Şimdi, Kumbaracı 50’de Yiğit Sertdemir, oyun yazma, ( adı oyun yazamama olan) atölyeye öncülük ediyor, genç yazarların önüne çıkan engellerle savaşması için yol açıyor. Usta çırak ilişkisinden gelen yıkıcı teatral geleneğimiz onda yok. Yiğit bilgilerini paylaşan bir tiyatro adamı!
Galata Perform’da ise dünyanın en önemli yazarlarının konuk edildiği oyun yazma atölyeleri var. Bu çalışmalarda biçimlenen yerli oyunlarımız Almanya’da bile oynanmış.

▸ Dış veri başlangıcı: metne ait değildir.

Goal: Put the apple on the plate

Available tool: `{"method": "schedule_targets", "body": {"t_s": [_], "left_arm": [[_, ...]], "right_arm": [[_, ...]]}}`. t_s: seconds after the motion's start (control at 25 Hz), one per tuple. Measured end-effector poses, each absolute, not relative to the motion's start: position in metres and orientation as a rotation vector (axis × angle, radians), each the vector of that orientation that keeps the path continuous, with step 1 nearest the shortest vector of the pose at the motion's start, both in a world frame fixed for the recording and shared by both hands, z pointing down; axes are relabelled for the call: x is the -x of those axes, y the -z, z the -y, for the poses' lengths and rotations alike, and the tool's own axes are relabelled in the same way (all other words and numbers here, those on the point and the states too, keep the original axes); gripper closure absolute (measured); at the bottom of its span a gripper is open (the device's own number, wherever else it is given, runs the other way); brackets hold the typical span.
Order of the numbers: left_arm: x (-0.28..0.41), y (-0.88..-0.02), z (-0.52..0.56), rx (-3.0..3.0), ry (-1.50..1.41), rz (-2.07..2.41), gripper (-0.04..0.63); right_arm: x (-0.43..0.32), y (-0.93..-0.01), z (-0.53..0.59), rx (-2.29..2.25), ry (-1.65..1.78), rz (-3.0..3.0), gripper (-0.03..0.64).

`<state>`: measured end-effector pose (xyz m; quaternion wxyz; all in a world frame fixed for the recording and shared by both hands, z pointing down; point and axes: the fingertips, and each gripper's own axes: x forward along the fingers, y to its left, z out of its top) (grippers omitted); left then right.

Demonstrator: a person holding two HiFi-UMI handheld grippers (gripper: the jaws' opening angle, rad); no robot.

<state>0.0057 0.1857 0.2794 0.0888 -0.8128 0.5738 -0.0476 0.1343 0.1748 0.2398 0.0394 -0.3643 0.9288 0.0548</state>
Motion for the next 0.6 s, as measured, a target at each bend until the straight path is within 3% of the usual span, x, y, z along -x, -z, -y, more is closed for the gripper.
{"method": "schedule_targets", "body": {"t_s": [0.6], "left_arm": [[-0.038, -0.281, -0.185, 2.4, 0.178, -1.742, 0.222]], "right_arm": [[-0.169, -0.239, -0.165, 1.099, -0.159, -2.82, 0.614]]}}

Bu atölyeler son derece önemli, devlet sadece sözkonusu oyun yazma atölyelerine bile ödenek ayırmalı bence.
Bu yolla kazanacağımız yazarları televizyonlar kapmazsa, ödenekli tiyatrolar da sahiplenecektir..Örneğin Devlet Tiyatrosu’nun, yabancı oyunlarda izlediği başarılı repertuar politikasın yerli oyun kalitesinin yükselmesine de yarayacaktır . “60 Yılda 60 Yerli Oyun” projesi çok önemliydi, ama Türk Tiyatrosu uzun süredir klonlandığı için oyunların çoğu başarısız diye nitelendirildi.
Bizlere düşen, bir yandan Oyalı koyuna happy birthday derken, öte yandan yeni seslerin alkışlanmasının önünü açmaktır. Bu yola kendini adamış Yiğit Sertdemir, Yeşim Gülan gibi insanların dışında, bir oyunun bitmiş ürün olmadığını sezebilen, yeni yazarlarla çalışmayı göze alabilen dramaturglara gereksinim var.
Bana kişisel olarak düşen görev ise, masamda bir yıldır duran 30’a yakın yeni yazarın eserini bir an önce okuyup , yapıcı biçimde eleştirmek, onları daha fazla oyalamamak!